Whether you choose the art first or your frames first, it is helpful to have your layout decided before purchasing frames. Then you don’t have to run all over the world looking for the right ones, then returning them when they don’t fit. Learn from my mistakes people!
And guys, frames can be expensive! I suggest going to a place like Michaels or Hobby Lobby where you know they have nearly every size of frame imaginable during one of their 50% off sales. Also check the back of the frames to be sure they have a way to hang them on the wall. I actually bought some I thought were a super great deal, got home and realized they had no hooks on the back. I had to go back out once again and buy some velcro command strips. But if you do end up in that situation, they actually work really well!

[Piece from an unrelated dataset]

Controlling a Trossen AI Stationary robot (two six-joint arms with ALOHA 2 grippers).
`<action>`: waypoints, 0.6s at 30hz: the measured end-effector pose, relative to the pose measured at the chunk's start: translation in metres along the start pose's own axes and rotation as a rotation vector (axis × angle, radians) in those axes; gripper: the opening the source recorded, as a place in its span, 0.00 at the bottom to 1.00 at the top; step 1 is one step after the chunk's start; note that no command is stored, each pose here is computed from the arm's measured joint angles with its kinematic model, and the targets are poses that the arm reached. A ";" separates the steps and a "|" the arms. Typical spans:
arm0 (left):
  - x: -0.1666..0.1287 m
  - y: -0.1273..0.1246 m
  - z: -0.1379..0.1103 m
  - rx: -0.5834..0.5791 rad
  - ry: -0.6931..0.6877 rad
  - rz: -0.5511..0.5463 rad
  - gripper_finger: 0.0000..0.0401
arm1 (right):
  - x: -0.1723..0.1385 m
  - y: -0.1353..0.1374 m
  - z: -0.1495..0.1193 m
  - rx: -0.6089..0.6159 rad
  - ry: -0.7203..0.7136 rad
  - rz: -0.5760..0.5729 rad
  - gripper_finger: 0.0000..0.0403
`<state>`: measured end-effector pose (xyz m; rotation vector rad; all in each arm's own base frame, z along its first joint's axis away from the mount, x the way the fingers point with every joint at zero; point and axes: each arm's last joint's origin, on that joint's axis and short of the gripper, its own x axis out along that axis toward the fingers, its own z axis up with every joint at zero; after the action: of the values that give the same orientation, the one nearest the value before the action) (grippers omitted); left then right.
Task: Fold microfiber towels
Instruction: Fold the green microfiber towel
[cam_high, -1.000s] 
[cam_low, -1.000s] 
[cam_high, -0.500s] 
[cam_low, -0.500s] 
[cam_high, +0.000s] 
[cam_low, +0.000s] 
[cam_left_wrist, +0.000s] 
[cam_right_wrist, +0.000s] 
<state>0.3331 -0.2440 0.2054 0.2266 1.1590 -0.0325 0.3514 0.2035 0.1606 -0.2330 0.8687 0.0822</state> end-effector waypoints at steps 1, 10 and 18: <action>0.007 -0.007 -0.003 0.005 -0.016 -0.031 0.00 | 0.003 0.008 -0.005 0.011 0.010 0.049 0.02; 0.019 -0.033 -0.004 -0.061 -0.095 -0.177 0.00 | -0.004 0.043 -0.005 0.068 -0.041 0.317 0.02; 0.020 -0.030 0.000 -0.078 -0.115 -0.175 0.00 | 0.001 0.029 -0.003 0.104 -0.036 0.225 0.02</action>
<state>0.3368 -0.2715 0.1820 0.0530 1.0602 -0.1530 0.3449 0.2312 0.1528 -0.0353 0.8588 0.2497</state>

Use picture hanging tools to make sure everything is spaced evenly and straight.
Let me be honest here, I do not measure everything out exactly. Aint nobody got time for that. But I do have two magic tools that help me get it pretty close in no time at all.
These two tools will change your life when it comes to hanging things on the wall.
The Markit picture hanging tool allows you to hold up your frame where you want to hang it and make sure it’s level, then you can push a tiny indent into the wall where your nails need to go. It’s amazing.
The auto leveling laser throws a beam across your entire wall so you can make sure everything is perfectly level. Great for if you have more than 2 frames or if they’re too big for the Markit tool. Also it was the only tool I used to get a straight line for my color block wall. The stud finder is super helpful when you’re hanging heavier things on the wall.
So use these two tools to get everything hung up according to your layout, and you’re finally finished! Hopefully your nail holes ended exactly where you intended, but if not, nail filler is an easy fix. You can do it!
Enjoy your awesome gallery wall
Now that you know how to create a gallery wall, you’re on your way to putting together a Pinterest worth room that makes you proud each time you’re in it!
Amanda McCellon says
I love your office space. Our new home had a built in desk area off the kitchen that I’ve been working on setting up for my work area. I don’t have room there for a gallery wall, but I love all the elements you used in your space! Thanks for the inspiration!
Thank you! I think I would love a built in area, especially if it has shelving! That’s the one challenge I haven’t addressed yet.
Miss M says
Ooooo this post was perfectly timed! I was thinking I’d make a gallery wall this weekend! Thanks for the tips… 3 – 5 things feels way more manageable than a ton!
Glad this helped. I hope your wall turns out great!
I’ve been wanting to create a gallery wall for so long, but am scared I wouldn’t like it, or it wouldn’t turn out right. Yours looks so lovely, and good tip on using paper and tape first.